The UPC leads a project to develop faster, lower-power processors for artificial intelligence


Picture of Laura Ockel (Unsplash)


Akshay Jain, Eduard Alarcón, Robert Guirado, Sergi Abadal, Hamidreza Taghvaee and Albert Cabellos-Aparicio, researchers at the UPC working in the WIPLASH project

The European Commission grants three million euros in funding to the WiPLASH project within the framework of the FET-Open call. It aims to prototype miniaturised wireless graphene antennas in the terahertz band to provide future computing platforms with plasticity and reconfigurability. The project involves seven European universities and companies, under the supervision of Sergi Abadal, a researcher at the UPC’s Department of Computer Architecture.

Oct 27, 2020

Researchers at the Universitat Politècnica de Catalunya · BarcelonaTech (UPC) are leading an international project to develop processors for artificial intelligence and machine learning that are much faster and have lower energy consumption than the current ones. The project, which is called WiPLASH (Wireless Plasticity for Heterogeneous Massive Computer Architectures), involves seven European computing schools and companies and has received three million euros in funding from the EU Horizon 2020 programme, within the prestigious and highly competitive FET Open call.

Specifically, over the next three years, thirty researchers from a wide range of disciplines, led by Sergi Abadal, a researcher at the UPC’s Department of Computer Architecture, will collaborate to prototype miniaturised wireless graphene antennas in the terahertz band for providing future communication platforms with plasticity and reconfigurability.

 “These new computer chips can be used in implants, the Internet of Things, mobile phones and large servers. We want to open the door for artificial intelligence to reach more areas, where size and energy consumption are critical”, explains Eduard Alarcón, an ICREA Acadèmia professor who leads the Energy Processing and Integrated Circuits (EPIC) group at the UPC’s Department of Electronic Engineering and a professor at the Barcelona School of Telecommunications Engineering (ETSETB). Alarcón is also the scientific co-head of the interdisciplinary centre N3CAT-UPC, which focuses on research on wireless communications using nanotechnology. 

So far, there are two types of processors or computer chips: general purpose processors, which can perform any function at a certain speed, and highly specialised processors for specific tasks, which perform a single function very efficiently and quickly. An example of this is real-time facial recognition technology on most new smartphones, a sophisticated authentication method for unlocking the phone or verifying online payments.
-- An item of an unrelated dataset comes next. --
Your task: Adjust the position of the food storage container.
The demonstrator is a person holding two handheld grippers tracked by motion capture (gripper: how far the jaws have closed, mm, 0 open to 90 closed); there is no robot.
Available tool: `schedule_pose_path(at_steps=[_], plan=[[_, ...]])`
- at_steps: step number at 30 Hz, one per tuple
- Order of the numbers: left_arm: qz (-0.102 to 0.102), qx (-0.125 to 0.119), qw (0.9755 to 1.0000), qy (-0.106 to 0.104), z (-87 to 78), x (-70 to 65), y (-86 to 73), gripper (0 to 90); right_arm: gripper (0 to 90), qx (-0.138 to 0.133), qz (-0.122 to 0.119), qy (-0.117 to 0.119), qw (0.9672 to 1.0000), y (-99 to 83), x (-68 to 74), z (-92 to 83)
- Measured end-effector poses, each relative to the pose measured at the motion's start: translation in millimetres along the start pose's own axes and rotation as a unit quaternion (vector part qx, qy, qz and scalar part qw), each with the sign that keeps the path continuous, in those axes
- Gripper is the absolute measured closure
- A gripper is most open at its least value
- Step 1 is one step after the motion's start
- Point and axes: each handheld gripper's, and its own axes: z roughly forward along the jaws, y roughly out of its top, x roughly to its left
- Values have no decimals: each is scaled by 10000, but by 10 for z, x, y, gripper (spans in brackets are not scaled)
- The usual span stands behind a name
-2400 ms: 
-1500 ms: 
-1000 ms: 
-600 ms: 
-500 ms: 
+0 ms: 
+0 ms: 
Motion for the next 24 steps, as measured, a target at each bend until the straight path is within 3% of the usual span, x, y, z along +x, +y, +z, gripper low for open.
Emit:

In this case, a processor is performing hundreds of billions of operations per second to process images.

“Our goal with this project is to try to develop a processor as generic as possible, so that it can perform many different functions, that is also as fast as a specialised processor”, explains Abadal. In order to combine these two opposing properties, “we need communications within the chips and the system that are very fast and able to reconfigure very quickly, which was not possible until now.”

Miniaturised wireless graphene antennas, which are up to 100 times smaller than a metal antenna and capable of operating at terahertz frequencies, are thus essential. “Since they are wireless, we can radiate information throughout the chip and provide the processor with plasticity and reconfigurability”, highlights Alarcón.

The processor prototype that will be developed in the WiPLASH project is designed for artificial intelligence and machine learning, which have experienced exponential growth in recent years. When an algorithm, which is a programming code, is run on a large server, it consumes large amounts of energy. “Power consumption is a bottleneck in artificial intelligence, and WiPLASH will try to solve it. Wireless graphene antennas will also reduce energy consumption”, state Abadal and Alarcón.

The idea of using graphene, a two-dimensional material with very interesting properties, to make antennas emerged 10 years ago in the UPC group led by Albert Cabellos and Eduard Alarcón, in collaboration with researchers from the Massachusetts Institute of Technology (MIT), in the United States. In his doctoral thesis, Abadal took the idea a step further and proposed using them to allow communications within the chip. Now WiPLASH will test whether graphene antennas can create communication networks within a chip for artificial intelligence processors.

 The WiPLASH project has been chosen within the FET Open call, a highly competitive funding programme that aims to catalyse breakthrough innovative technologies and that is open to all sciences and disciplines. More than 400 projects participated in the 2019 call, and only 53 were selected for funding, including WiPLASH.